## What you are asked to do
The response should contain all of the data below, reproduced exactly, and no pictures.

## Provided data
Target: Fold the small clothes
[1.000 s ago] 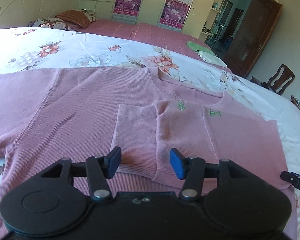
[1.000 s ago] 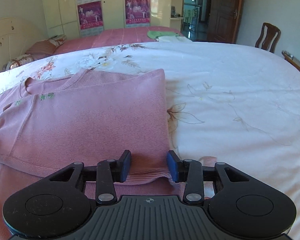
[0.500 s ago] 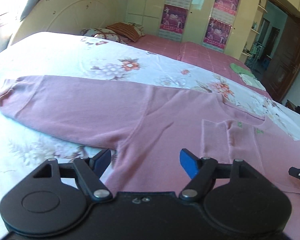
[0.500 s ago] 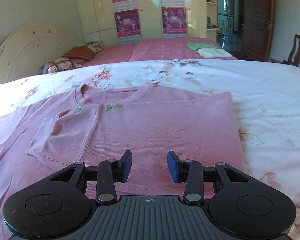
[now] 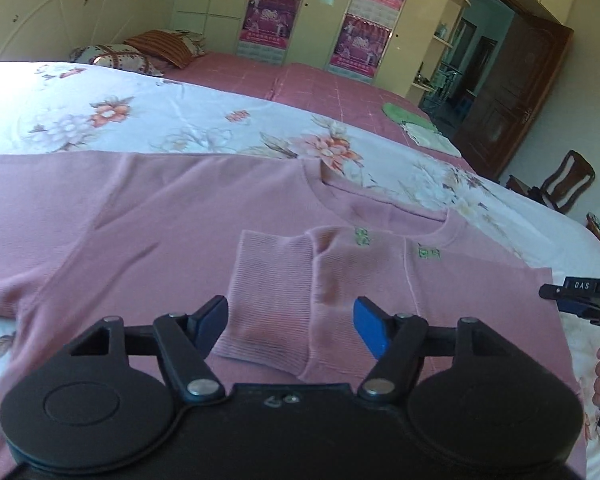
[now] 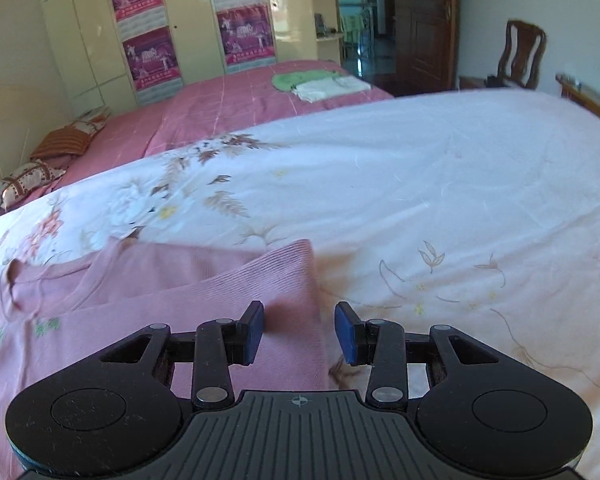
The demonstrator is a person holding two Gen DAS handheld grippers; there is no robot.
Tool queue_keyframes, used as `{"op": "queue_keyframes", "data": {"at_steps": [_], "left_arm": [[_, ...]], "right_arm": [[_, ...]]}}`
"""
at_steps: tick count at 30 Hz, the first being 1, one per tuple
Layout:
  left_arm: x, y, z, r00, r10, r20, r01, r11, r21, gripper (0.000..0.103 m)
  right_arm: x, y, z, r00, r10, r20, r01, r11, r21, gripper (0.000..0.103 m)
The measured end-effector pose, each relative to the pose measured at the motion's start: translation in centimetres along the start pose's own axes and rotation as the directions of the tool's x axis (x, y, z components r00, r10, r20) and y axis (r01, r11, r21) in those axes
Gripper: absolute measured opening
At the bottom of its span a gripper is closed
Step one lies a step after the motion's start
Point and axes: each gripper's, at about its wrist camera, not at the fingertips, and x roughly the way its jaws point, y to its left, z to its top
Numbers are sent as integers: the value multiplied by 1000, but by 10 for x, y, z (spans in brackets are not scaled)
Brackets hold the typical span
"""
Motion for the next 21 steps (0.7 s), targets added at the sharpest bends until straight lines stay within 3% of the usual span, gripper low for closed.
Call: {"op": "queue_keyframes", "data": {"at_steps": [3,4,5,11,13,15,16,21], "left_arm": [[18,-4,-6,998,37,-44,-36,999,18,64],[18,-5,-7,998,45,-37,-44,998,34,64],[18,-6,-8,998,50,-40,-48,998,48,64],[14,-8,-4,996,72,-49,-70,996,47,65],[8,-7,-3,996,82,-47,-80,996,44,67],[-1,-1,-1,995,94,-40,-93,995,31,74],[-5,3,-1,994,99,-36,-98,995,26,74],[-30,37,4,989,146,-2,-146,989,35,79]], "right_arm": [[3,-3,1,999,37,-7,-37,999,-18,38],[2,-2,1,999,44,-6,-44,998,-39,30],[2,0,0,999,50,-11,-51,997,-63,11],[-5,14,-5,999,-40,23,43,991,-129,12],[-21,22,-10,999,-25,45,31,989,-142,16],[-41,32,-20,997,43,63,-33,988,-154,44],[-51,41,-26,995,66,68,-54,984,-172,48],[-95,106,-68,980,188,62,-164,948,-274,49]]}}
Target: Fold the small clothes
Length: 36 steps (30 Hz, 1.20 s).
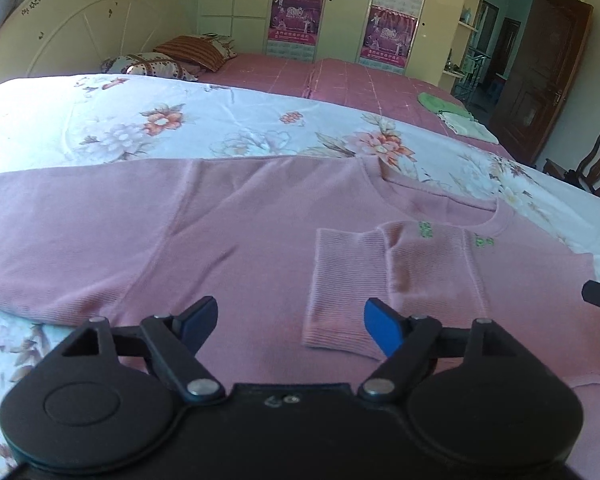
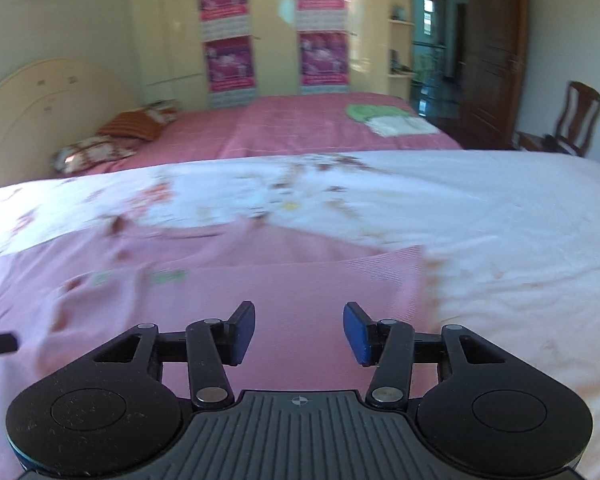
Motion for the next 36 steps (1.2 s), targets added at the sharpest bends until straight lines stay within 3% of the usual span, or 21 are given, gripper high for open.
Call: {"op": "queue_keyframes", "data": {"at_steps": [3,10,23,25,27,36], "left_arm": [[-8,30,5,1000,9,5,-9,1000,-1,79],[-15,92,13,1000,18,4,-18,999,-35,79],[-18,211,24,991,134,0,-133,986,-101,80],[-17,227,24,989,151,-2,-150,982,-115,80],[-17,243,25,986,167,-5,-167,977,-131,80],[-20,300,22,974,228,-16,-226,950,-214,82]], "right_arm": [[-8,42,-9,998,55,-13,-55,998,-7,49],[-13,114,-19,996,81,-46,-82,996,-40,49],[22,226,-19,988,133,-77,-140,986,-86,49],[29,240,-19,987,139,-85,-147,985,-91,53],[33,254,-19,987,138,-78,-146,984,-104,74],[63,297,-17,989,129,-72,-139,978,-154,75]]}}
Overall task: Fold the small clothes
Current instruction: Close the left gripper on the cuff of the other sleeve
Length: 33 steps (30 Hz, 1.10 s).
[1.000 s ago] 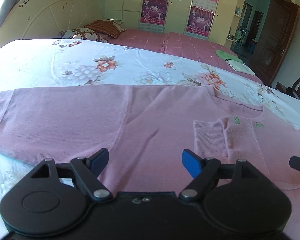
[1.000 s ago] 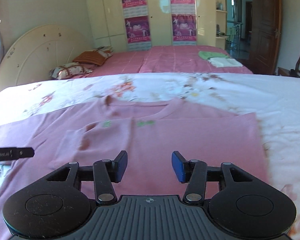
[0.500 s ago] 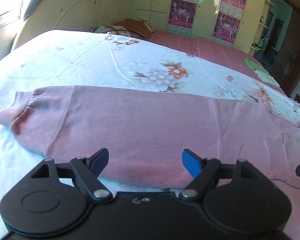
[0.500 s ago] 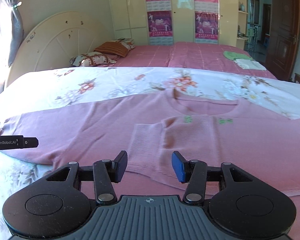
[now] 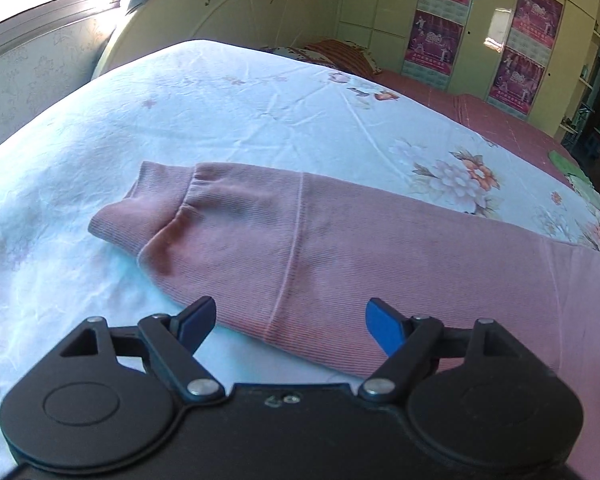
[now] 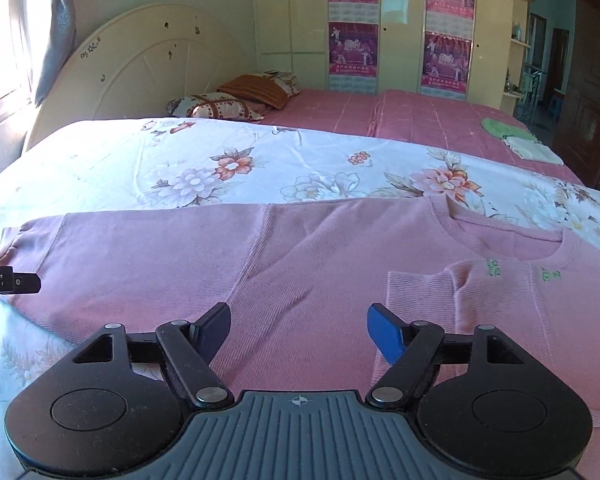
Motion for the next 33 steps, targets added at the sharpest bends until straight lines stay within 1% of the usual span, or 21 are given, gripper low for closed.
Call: {"op": "queue_keyframes", "data": {"at_steps": [3,5,7,9,13,16,17,18,19,21,23,24,27,28,29,31,33], "left_arm": [[1,18,1,1000,24,-1,-24,999,-41,83],[1,31,-1,999,34,-1,-34,996,-85,85],[3,46,-3,999,34,-19,-37,989,-140,85],[9,59,-4,999,6,-36,-13,982,-189,83],[15,72,0,999,-52,-7,49,967,-251,83],[17,84,1,995,-93,25,96,932,-349,81],[19,87,3,993,-107,41,115,925,-363,72],[23,89,4,991,-120,50,130,920,-371,53],[27,92,6,991,-120,59,133,913,-385,48],[36,98,10,989,-122,81,145,894,-424,27],[42,101,12,988,-122,91,149,888,-436,19],[43,100,13,989,-117,94,147,889,-433,12],[38,97,12,987,-115,112,152,892,-425,6],[33,94,13,985,-116,130,160,897,-412,6],[25,88,15,981,-122,153,173,904,-390,6],[10,74,21,969,-146,198,207,919,-336,6],[-7,52,30,953,-184,242,244,937,-249,6]], "right_arm": [[14,4,0,1000,-13,-18,13,1000,10,75],[24,7,-2,998,-14,-55,14,1000,5,75],[30,9,-7,997,-8,-80,8,1000,0,75],[35,11,-12,995,-12,-96,12,1000,-7,75],[40,9,-16,994,-13,-111,15,1000,10,75],[39,11,-16,994,-16,-112,17,1000,5,75],[39,11,-16,993,-16,-113,17,1000,5,75],[39,11,-17,993,-17,-114,18,1000,3,75],[39,11,-16,994,-18,-112,18,1000,4,75],[39,11,-16,994,-19,-109,20,1000,8,75],[39,11,-15,994,-21,-104,23,1000,13,75],[37,11,-14,995,-22,-96,24,1000,20,74],[33,12,-12,997,-35,-70,36,999,13,74],[35,14,-13,996,-43,-81,43,999,-2,74],[41,16,-16,992,-53,-112,51,998,-25,74],[43,17,-19,993,-61,-100,56,997,-55,75],[43,14,-16,993,-50,-107,46,998,-42,75]]}}
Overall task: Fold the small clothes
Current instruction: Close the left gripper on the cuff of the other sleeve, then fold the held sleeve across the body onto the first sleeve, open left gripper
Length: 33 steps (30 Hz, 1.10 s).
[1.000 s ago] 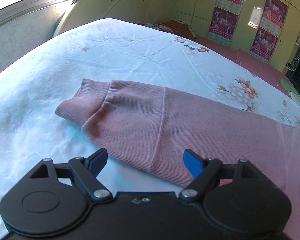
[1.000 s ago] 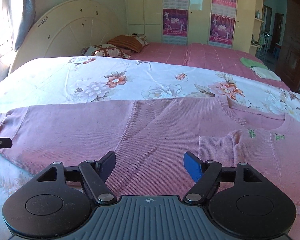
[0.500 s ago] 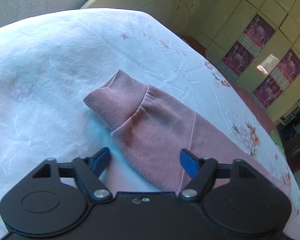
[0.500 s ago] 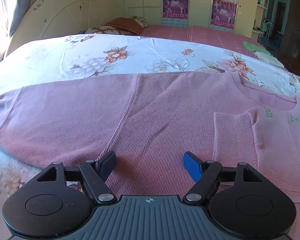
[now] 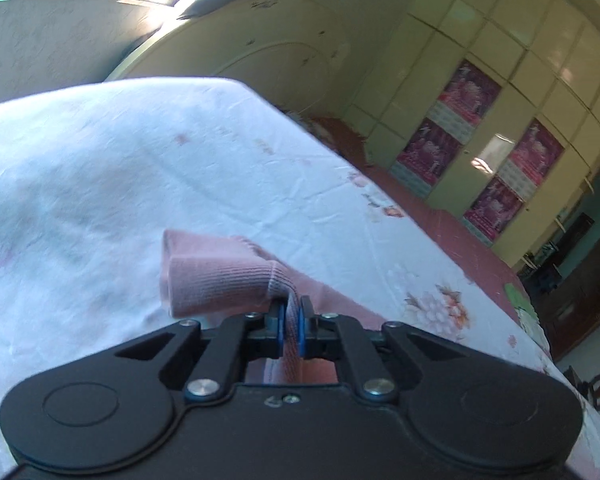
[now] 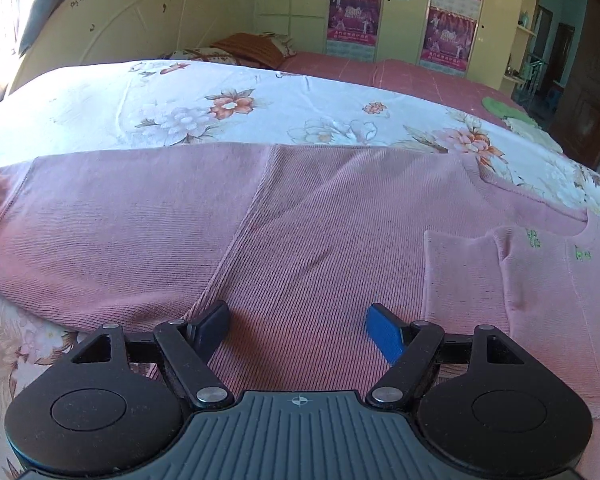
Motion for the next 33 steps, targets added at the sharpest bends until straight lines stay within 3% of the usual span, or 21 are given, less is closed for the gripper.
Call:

## Result below
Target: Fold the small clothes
[1.000 s ago] 
[1.000 s ago] 
[0.500 s ago] 
[0.500 s ago] 
[now] 
[now] 
The demonstrator is a person holding two Gen DAS handheld grippers; there is no robot.
Tool queue_keyframes, used as `{"op": "queue_keyframes", "data": {"at_steps": [_], "left_arm": [[_, ...]], "right_arm": [[_, ...]]}}`
"""
at_steps: tick count at 30 Hz, the first being 1, one per tuple
Layout:
  left_arm: x, y, z, r00, r10, r20, r01, r11, r21, gripper (0.000..0.103 m)
  right_arm: x, y, z, r00, r10, r20, r01, r11, r21, gripper (0.000..0.103 m)
The measured end-effector pose, each relative to the pose measured at the motion's start: translation in centimetres along the start pose's own axes and rotation as the directions of the tool's x axis (x, y, z components r00, r10, r20) and y axis (r01, r11, r21) in those axes
Gripper: absolute measured opening
At the bottom of its span a gripper is closed
Step one lies a step after the motion's start
Point and axes: each gripper's, at about its wrist camera, not at the fingertips, and x roughly the way its jaws point, y to its left, z to its top
Numbers are sent as integers: the value multiplied by 1000, but by 10 for x, y, z (spans in brackets are not scaled)
Brackets hold the typical span
"""
Motion for the next 21 steps (0.7 s), targets added at the sharpest bends until straight lines stay within 3% of the usual span, gripper low for closed.
Call: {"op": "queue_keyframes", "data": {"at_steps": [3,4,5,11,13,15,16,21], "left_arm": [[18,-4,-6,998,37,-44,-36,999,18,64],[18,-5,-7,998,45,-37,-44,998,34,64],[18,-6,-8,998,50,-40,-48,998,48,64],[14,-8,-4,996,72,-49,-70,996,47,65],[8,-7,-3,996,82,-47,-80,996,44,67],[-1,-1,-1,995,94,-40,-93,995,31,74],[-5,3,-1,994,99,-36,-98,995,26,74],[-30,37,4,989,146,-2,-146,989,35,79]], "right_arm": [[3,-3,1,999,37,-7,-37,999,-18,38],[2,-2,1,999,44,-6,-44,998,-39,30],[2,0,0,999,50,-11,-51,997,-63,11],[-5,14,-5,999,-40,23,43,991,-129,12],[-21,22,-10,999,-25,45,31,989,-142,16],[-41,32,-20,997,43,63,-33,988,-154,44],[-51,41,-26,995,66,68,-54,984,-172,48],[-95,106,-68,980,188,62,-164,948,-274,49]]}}
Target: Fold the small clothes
Length: 36 steps (30 Hz, 1.20 s).
Motion for the next 36 steps (1.2 s), targets added at the sharpest bends until straight lines stay within 3% of the usual span, or 21 are given, gripper high for open.
Call: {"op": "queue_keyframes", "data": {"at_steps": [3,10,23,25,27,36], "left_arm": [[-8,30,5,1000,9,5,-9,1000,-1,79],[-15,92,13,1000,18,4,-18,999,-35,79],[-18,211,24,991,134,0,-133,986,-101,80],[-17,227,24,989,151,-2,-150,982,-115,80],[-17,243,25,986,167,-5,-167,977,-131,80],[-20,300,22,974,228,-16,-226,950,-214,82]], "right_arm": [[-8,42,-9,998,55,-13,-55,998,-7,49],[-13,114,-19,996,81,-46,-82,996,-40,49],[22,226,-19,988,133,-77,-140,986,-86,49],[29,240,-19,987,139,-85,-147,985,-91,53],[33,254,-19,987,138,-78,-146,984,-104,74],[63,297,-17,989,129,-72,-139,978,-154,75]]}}
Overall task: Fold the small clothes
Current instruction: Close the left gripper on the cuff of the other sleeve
Length: 33 steps (30 Hz, 1.10 s).
[1.000 s ago] 
[1.000 s ago] 
[0.500 s ago] 
[0.500 s ago] 
[now] 
[now] 
Motion for the next 33 steps, targets added at the sharpest bends until straight lines stay within 1% of the usual span, or 21 are given, gripper low for closed.
Call: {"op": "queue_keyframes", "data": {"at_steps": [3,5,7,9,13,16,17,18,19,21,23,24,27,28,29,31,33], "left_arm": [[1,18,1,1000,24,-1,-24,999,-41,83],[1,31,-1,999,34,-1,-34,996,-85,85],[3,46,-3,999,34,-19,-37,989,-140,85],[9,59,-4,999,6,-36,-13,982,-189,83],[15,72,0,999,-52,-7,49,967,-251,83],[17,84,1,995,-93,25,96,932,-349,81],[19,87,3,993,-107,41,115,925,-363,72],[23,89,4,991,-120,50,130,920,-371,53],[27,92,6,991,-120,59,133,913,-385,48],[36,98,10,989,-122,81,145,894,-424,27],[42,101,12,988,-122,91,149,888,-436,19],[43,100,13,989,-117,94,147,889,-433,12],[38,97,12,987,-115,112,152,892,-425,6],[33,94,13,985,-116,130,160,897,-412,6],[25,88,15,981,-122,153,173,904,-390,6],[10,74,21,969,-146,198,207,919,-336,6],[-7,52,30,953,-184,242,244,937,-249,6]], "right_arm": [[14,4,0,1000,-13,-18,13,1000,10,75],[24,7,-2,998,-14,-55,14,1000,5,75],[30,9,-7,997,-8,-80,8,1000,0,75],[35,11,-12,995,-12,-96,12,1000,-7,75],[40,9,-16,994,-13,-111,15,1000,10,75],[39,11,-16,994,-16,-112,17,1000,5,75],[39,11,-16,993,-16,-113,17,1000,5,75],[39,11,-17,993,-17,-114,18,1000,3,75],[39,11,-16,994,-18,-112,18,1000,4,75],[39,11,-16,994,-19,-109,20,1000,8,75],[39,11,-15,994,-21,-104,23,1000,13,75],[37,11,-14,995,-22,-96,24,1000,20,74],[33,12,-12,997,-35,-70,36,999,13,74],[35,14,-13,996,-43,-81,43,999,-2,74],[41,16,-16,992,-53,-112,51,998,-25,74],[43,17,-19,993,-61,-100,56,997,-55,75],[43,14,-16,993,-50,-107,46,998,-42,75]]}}
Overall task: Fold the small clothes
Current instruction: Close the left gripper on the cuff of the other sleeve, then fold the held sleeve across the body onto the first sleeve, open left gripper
Length: 33 steps (30 Hz, 1.10 s).
[1.000 s ago] 
[1.000 s ago] 
[0.500 s ago] 
[0.500 s ago] 
[now] 
[now] 
Motion for the next 33 steps, targets added at the sharpest bends until straight lines stay within 3% of the usual span, or 21 are given, less is closed for the gripper.
Call:

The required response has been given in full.